A different measure of efficiency is space: how many bytes are consumed by the signature. Shorter is better and arguably this is more important than speed for Bitcoin. Signature size is a major determinant of transaction size. Given that each block is capped and current 1MB limit is already becoming a limitation, any increase in TX size further constrains how many transactions can be mined per generation. On that dimension ECDSA looks a lot better. The size of an ECDSA signature is twice that of the underlying curve. For secp256k1 that comes out to 64 bytes. (Somewhat puzzling is that Bitcoin sticks with traditional ASN1 encoding of signature, which introduces up to 7 bytes or 10% of additional overhead compared to plain layout.) At first glance, even that inefficient encoding looks like major savings compared to the alternative of using 2048-bit RSA signatures, which represents a whopping 300% increase.

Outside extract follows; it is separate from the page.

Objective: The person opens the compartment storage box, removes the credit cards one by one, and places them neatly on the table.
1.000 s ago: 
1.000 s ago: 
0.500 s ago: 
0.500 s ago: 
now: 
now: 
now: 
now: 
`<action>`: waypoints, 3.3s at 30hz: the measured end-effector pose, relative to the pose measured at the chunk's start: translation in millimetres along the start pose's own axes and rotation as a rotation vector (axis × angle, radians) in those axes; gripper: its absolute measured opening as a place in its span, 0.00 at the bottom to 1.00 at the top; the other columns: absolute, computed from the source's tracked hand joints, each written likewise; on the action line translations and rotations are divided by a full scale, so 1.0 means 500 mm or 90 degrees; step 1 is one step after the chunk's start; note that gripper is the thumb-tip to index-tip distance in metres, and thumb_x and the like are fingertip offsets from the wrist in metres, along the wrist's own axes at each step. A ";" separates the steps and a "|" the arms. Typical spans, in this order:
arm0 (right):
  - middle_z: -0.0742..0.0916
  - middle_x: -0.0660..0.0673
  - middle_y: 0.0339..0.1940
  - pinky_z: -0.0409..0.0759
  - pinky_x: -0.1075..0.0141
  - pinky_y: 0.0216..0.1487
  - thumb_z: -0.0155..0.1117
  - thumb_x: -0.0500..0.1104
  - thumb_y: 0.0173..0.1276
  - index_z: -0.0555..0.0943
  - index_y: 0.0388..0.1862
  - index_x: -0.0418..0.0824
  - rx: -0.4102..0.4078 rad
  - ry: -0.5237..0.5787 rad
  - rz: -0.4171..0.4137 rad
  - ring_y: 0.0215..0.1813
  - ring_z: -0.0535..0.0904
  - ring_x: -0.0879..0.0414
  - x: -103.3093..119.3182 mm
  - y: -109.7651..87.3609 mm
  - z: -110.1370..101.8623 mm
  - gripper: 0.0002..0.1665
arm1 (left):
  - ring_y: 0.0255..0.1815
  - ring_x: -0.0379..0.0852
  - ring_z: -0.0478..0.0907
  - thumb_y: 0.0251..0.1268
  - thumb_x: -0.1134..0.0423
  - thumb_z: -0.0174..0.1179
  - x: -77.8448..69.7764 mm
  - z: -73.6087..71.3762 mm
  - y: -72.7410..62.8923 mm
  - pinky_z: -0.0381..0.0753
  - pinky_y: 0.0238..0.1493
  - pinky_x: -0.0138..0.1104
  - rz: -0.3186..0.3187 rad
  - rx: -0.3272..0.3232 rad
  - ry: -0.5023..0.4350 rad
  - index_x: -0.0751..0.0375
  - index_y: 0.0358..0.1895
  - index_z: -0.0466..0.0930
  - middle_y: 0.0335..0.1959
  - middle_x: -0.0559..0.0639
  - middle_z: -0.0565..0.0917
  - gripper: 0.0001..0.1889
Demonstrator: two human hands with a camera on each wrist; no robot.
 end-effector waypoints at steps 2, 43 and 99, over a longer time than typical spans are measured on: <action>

Surprisingly some of the overhead for RSA can be optimized away by merging it into the signature. RSA supports message recovery, where part or entirety of the message is squeezed into the signature block itself. For example with 2048b modulus and SHA256 as the underlying hash function, over 220 bytes of plaintext message can be safely recovered using PSS-R padding. Surprisingly the net overhead than could be lower than ECDSA depending on amount of data merged into the signature. Using a data-point from December 2014 that average Bitcoin transaction size is ~250 bytes, we can estimate ~190 bytes of preimage without the ECDSA signature. That is less than the maximum recoverable message which means that the entire TX would become a single RSA signature, without any appreciable bump in space used.

Unfortunately one detail in Bitcoin signing greatly limits the applicability of message recovery optimizations: every input into a transaction must be signed individually. This holds true even if the inputs are using the same address and in theory a single signature could prove control over all of them. For transactions containing multiple inputs, the hypothetical RSA signature overhead would apply for each input. That means one may run out of “message” to squeeze into the signature, unless we complicate matters further by starting to squeeze signatures into each other. In that case part of the “message” recovered from an RSA signature could be a chunk of a different RSA signature. Such cascades break one of the assumptions about TX construction: inputs can be added independently of each other. (There is a even a signature type that allows anyone to add inputs.) If input signatures incorporate fragments of other inputs, parsing becomes tricky.

One last point on space efficiency of existing Bitcoin signatures: ECDSA is far from being state of the art in optimizing signature size. It has been known for some time that pairing-based schemes enable shorter signatures. For example the Boneh–Lynn–Shacham scheme from 2001 provides a security level comparable to 1024-bit RSA using as few as 20 bytes. But pairing based cryptography remains relatively esoteric with limited implementation support and a potential minefield of intellectual property claims, making it an unlikely candidate for Bitcoin.

Verdict on ECDSA for Bitcoin

In retrospect then ECDSA looks like a reasonable middle-ground for the requirements Satoshi faced. It produces relatively compact signatures compared to RSA without requiring elaborate message-recovery tricks, allows rapid key-generation to promote better privacy for funds and has plenty of implementation support. (Modulo the choice of secp256k1; most of the initial focus on elliptic-curve support has been in response to NIST Suite-B curves. secp256k1 is not among them. For example Windows native cryptography API still does not support it.) On the downside, it has a suboptimal distribution of load between signing/verification, inflating the global cost of verifying blocks.

** To be clear, this only removes the timing leak. Other side-channels exist to still permit distinguishing squaring from multiplication by a different operand. A side-multiply will typically reference different memory regions than multiplying a number by itself. Observations exploiting local channels such as CPU caches as can still infer such key-dependent memory references.